Exercise: A word-for-word repeat of all the data is the goal.

[[ The data open ]]

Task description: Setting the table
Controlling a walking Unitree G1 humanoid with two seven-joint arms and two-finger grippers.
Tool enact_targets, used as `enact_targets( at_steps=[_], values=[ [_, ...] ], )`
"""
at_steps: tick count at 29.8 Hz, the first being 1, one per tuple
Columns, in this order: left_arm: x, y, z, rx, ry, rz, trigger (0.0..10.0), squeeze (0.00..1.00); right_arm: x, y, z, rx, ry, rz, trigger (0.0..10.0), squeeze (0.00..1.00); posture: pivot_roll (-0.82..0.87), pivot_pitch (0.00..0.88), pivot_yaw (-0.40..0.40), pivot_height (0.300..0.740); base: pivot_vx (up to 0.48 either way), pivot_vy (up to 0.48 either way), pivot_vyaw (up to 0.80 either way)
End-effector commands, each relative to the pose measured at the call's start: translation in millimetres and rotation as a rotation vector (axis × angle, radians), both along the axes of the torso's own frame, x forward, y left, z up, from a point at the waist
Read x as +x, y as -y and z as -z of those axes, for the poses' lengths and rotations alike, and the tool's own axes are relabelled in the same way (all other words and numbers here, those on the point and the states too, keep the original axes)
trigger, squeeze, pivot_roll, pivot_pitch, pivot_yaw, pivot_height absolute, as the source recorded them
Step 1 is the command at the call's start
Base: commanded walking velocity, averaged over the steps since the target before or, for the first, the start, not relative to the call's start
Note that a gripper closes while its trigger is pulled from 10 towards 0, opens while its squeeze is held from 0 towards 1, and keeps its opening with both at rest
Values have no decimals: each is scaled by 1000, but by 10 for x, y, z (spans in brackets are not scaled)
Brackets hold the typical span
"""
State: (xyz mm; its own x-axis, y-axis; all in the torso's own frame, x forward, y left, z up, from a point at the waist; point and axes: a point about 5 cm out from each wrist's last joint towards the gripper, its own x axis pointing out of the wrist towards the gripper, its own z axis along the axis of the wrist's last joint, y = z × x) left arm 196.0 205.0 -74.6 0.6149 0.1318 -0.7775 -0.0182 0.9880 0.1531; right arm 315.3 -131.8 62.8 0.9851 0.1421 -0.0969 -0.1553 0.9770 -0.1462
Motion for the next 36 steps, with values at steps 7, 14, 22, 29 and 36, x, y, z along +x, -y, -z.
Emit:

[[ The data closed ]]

Task response:
Task description: Setting the table
Controlling a walking Unitree G1 humanoid with two seven-joint arms and two-finger grippers.
Tool enact_targets, used as `enact_targets( at_steps=[_], values=[ [_, ...] ], )`
"""
at_steps: tick count at 29.8 Hz, the first being 1, one per tuple
Columns, in this order: left_arm: x, y, z, rx, ry, rz, trigger (0.0..10.0), squeeze (0.00..1.00); right_arm: x, y, z, rx, ry, rz, trigger (0.0..10.0), squeeze (0.00..1.00); posture: pivot_roll (-0.82..0.87), pivot_pitch (0.00..0.88), pivot_yaw (-0.40..0.40), pivot_height (0.300..0.740); base: pivot_vx (up to 0.48 either way), pivot_vy (up to 0.48 either way), pivot_vyaw (up to 0.80 either way)
End-effector commands, each relative to the pose measured at the call's start: translation in millimetres and rotation as a rotation vector (axis × angle, radians), both along the axes of the torso's own frame, x forward, y left, z up, from a point at the waist
Read x as +x, y as -y and z as -z of those axes, for the poses' lengths and rotations alike, and the tool's own axes are relabelled in the same way (all other words and numbers here, those on the point and the states too, keep the original axes)
trigger, squeeze, pivot_roll, pivot_pitch, pivot_yaw, pivot_height absolute, as the source recorded them
Step 1 is the command at the call's start
Base: commanded walking velocity, averaged over the steps since the target before or, for the first, the start, not relative to the call's start
Note that a gripper closes while its trigger is pulled from 10 towards 0, opens while its squeeze is held from 0 towards 1, and keeps its opening with both at rest
Values have no decimals: each is scaled by 1000, but by 10 for x, y, z (spans in brackets are not scaled)
Brackets hold the typical span
"""
State: (xyz mm; its own x-axis, y-axis; all in the torso's own frame, x forward, y left, z up, from a point at the waist; point and axes: a point about 5 cm out from each wrist's last joint towards the gripper, its own x axis pointing out of the wrist towards the gripper, its own z axis along the axis of the wrist's last joint, y = z × x) left arm 196.0 205.0 -74.6 0.6149 0.1318 -0.7775 -0.0182 0.9880 0.1531; right arm 315.3 -131.8 62.8 0.9851 0.1421 -0.0969 -0.1553 0.9770 -0.1462
Motion for the next 36 steps, with values at steps 7, 14, 22, 29 and 36, x, y, z along +x, -y, -z.
Emit:

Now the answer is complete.